My noble friend Lord Higgins spoke of his Olympic experiences, and my goodness it seems a different day. I noticed that “Chariots of Fire” is currently on my local theatre and I am about to go for a nostalgic review of that. However, the Olympics of the 1940s were run and competed in a very different mode from the Olympics of today. The big change from amateur to professional has been one key difference. He raised the matter of drugs, a matter which my noble friend Lord Moynihan also took up. We should confirm the very tough line that is being taken on drugs here, because undoubtedly sports and sportspeople suffer tremendously if drugs become permitted, whatever the sport.
My noble friend asked what happens if people arrived with tickets that they cannot use. I do not currently have an answer to that scenario. I know that we have already discussed whether people could use tickets if their names were not on them. The response was that the person who bought the tickets has overall responsibility for them, but obviously they may be used by those who do not appear on the named tickets.
As for protestors, everyone has the right to protest and nothing that is being planned for the Games will curtail the right to legitimate peaceful protest, but that does not extend to disrupting the Games or their preparations. We certainly do not want to undermine years of dedicated training by those competing, or ruin the enjoyment of fans who have paid to see their sporting heroes in action, so we expect that the response to protests will be proportionate.
My noble friend Lord Higgins also mentioned the legacy of the athletics stadium. We are of course encouraged to know that the athletics legacy will certainly continue until 2017, because the stadium will be used when we host the world athletics championships there.

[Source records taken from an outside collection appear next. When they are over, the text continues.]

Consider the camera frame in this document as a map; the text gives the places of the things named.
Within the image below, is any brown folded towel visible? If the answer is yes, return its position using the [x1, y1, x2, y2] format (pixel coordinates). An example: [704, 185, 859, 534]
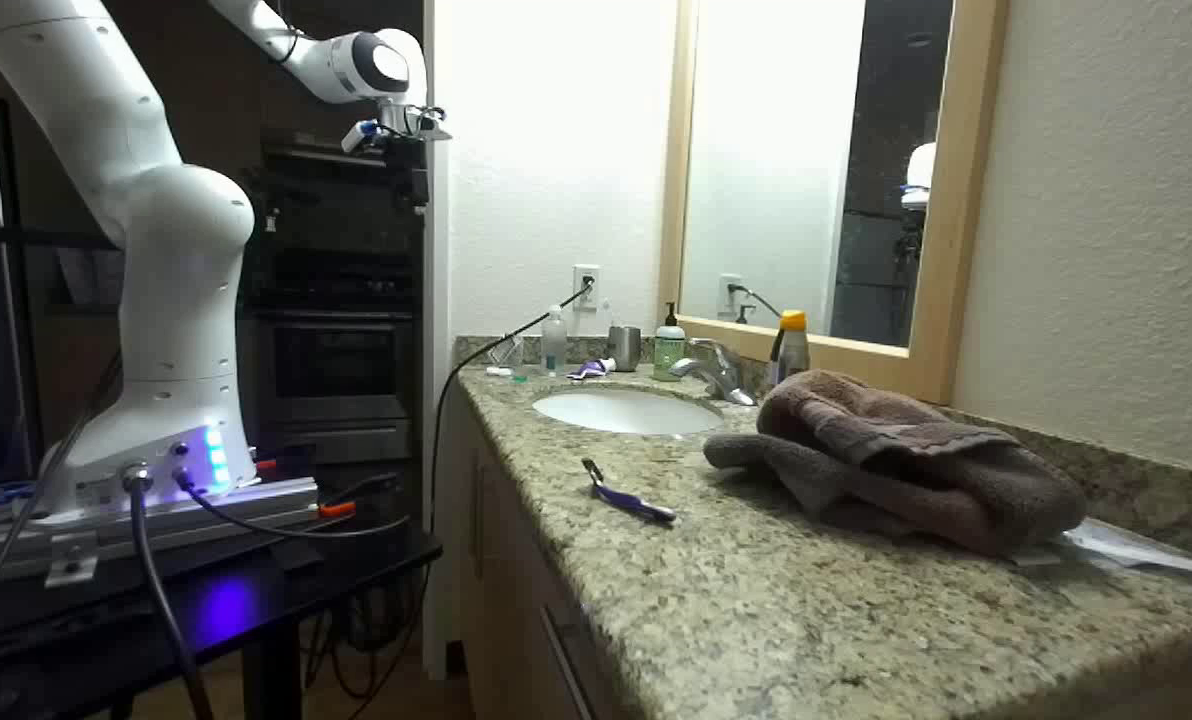
[704, 368, 1082, 555]

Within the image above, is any wood framed mirror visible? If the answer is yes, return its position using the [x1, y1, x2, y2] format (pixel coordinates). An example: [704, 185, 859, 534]
[658, 0, 1006, 404]

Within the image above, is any beige vanity cabinet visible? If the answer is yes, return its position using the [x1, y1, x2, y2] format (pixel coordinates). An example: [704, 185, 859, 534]
[448, 386, 644, 720]

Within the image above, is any green soap pump bottle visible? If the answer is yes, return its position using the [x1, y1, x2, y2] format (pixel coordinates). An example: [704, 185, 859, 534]
[651, 302, 689, 379]

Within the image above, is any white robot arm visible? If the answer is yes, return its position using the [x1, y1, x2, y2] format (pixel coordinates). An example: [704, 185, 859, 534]
[0, 0, 257, 515]

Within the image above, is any black robot cart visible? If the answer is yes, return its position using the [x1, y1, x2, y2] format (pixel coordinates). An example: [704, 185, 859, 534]
[0, 525, 441, 720]

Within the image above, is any blue razor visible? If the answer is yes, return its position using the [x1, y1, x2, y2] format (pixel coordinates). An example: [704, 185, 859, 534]
[580, 460, 676, 529]

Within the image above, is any purple white packet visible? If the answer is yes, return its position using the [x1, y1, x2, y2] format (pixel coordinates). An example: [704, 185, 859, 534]
[576, 355, 617, 379]

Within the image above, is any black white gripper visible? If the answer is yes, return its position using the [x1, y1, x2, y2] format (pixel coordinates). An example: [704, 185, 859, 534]
[339, 103, 448, 153]

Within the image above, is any black power cable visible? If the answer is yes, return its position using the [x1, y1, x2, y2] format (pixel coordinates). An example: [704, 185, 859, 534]
[425, 279, 590, 534]

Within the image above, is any black oven stack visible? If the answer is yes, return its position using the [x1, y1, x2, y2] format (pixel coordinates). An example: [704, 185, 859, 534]
[241, 139, 426, 468]

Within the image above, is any metal toothbrush cup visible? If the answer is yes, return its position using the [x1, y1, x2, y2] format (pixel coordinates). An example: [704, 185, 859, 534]
[607, 323, 639, 371]

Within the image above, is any white oval sink basin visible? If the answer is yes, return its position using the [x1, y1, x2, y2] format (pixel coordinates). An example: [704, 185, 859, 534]
[531, 386, 722, 437]

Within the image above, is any white wall outlet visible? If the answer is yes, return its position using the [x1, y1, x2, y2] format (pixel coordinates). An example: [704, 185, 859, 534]
[570, 263, 598, 310]

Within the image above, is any chrome faucet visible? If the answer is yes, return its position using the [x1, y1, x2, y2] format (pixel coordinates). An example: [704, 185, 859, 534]
[670, 336, 751, 409]

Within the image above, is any clear plastic water bottle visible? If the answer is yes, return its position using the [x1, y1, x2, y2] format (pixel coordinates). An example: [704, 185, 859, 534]
[541, 302, 567, 377]

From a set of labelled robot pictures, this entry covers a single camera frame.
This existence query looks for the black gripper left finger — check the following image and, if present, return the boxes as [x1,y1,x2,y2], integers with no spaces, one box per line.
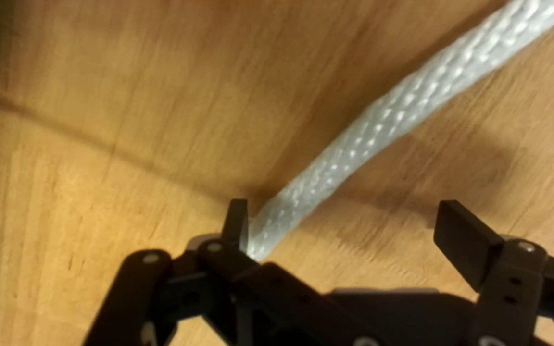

The noble Baroness, Lady Ford, spoke about the legacy. I join other noble Lords in paying warm tribute to the work that she has done to ensure that the Olympic park is indeed a real credit to the country once it has completed its sporting time during the Olympic and Paralympics. She mentioned the importance of not pricing local people out of access or homes. My noble friend Lady Doocey also brought up concerns about local people being excluded from those. Considerable steps are being taken to ensure that the number of affordable homes in the Olympic park remains high. We hope that it will not become the preserve of the rich, because assurances are in place that local people will have their say. We congratulate the noble Baroness on what she has done and are sure that we have not seen the last of her in connection with Olympic matters, but she may act in a more personal capacity in future. We welcome Daniel Moylan, who will be carrying the torch in the post that the noble Baroness has vacated.
My noble friend Lord Bates lived up to expectations by talking warmly about the Olympic Truce being the point of the ancient Games and the torch relay heralding the fellowship and peace of the truce. The Foreign and Commonwealth Office is leading on this and we will certainly seek to work with parliamentarians and bodies such as the Inter-Parliamentary Union, the Westminster Foundation for Democracy, the Commonwealth and others to ensure that through an active public diplomacy programme we have an opportunity to increase international public interest and involvement in conflict prevention and peacebuilding and to raise the level of ambition for future Olympic Truces. My noble friend has done an enormous amount to put the Olympic Truce high on the agenda of the Games.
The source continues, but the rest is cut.